None of inference frameworks (vLLM/SGLang) supports the full model, let alone no...

AndreSlavescu · 2025-12-10T20:50:21 1765399821

We actually deployed working speech to speech inference that builds on top of vLLM as the backbone. The main thing was to support the "Talker" module, which is currently not supported on the qwen3-omni branch for vLLM.

Check it out here: https://models.hathora.dev/model/qwen3-omni

sosodev · 2025-12-10T21:49:08 1765403348

Is your work open source?

AndreSlavescu · 2025-12-15T19:15:48 1765826148

At the moment, no unfortunately. However, to my recent knowledge of open source alternatives, the vLLM team published a separate repository for omni models now:

https://github.com/vllm-project/vllm-omni

I have not yet tested out if this does full speech to speech, but this seems like a promising workspace for omni-modal models.

red2awn · 2025-12-10T21:08:52 1765400932

Nice work. Are you working on streaming input/output?

AndreSlavescu · 2025-12-10T21:14:31 1765401271

Yeah, that's something we currently support. Feel free to try the platform out! No cost to you for now, you just need a valid email to sign up on the platform.

valleyer · 2025-12-11T10:07:57 1765447677

I tried this out, and it's not passing the record (n.) vs. record (v.) test mentioned elsewhere in this thread. (I can ask it to repeat one, and it often repeats the other.) Am I not enabling the speech-to-speech-ness somehow?

AndreSlavescu · 2025-12-15T19:14:35 1765826075

From my understanding of the above problem, this would be something to do with the model weights.
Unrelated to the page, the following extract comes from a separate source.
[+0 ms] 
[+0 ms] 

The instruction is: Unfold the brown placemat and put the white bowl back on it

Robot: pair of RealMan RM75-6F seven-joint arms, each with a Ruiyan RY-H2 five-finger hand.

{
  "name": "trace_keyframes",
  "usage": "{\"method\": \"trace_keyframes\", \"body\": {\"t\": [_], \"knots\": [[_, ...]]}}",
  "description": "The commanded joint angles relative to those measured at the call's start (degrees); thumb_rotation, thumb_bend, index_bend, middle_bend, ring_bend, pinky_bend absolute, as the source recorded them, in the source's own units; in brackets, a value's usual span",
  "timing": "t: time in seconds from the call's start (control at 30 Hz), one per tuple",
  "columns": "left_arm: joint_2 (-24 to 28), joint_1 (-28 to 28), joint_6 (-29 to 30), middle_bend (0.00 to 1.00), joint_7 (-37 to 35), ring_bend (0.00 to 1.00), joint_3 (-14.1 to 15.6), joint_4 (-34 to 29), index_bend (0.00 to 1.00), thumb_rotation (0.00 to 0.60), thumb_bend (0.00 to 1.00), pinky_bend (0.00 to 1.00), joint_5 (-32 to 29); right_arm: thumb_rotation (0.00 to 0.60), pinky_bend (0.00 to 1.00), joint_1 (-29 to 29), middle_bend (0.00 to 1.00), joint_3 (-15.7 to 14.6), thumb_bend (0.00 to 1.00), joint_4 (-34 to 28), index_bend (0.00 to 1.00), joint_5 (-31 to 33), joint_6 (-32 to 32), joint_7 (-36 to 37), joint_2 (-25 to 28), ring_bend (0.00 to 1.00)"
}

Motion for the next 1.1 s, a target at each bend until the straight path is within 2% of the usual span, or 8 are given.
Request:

Have you tested this with the transformers inference baseline that is shown on huggingface?

In our deployment, we do not actually tune the model in any way, this is all just using the base instruct model provided on huggingface:

https://huggingface.co/Qwen/Qwen3-Omni-30B-A3B-Instruct

And with the potential concern around conversation turns, our platform is designed for one-off record -> response flows. But via the API, you can build your own conversation agent to use the model.

sosodev · 2025-12-10T20:29:12 1765398552

That's unfortunate but not too surprising. This type of model is very new to the local hosting space.

whimsicalism · 2025-12-11T02:23:42 1765419822

Makes sense, I think streaming audio->audio inference is a relatively big lift.

red2awn · 2025-12-11T09:21:18 1765444878

Correct, it's breaks the single prompt, single completion assumption baked into the frameworks. Conceptually it's still prompt/completion but for low latency response you have to do streaming KV cache prefill with a websocket server.

whimsicalism · 2025-12-11T17:37:21 1765474641

I imagine you have to start decoding many speculative completions in parallel to have true low latency.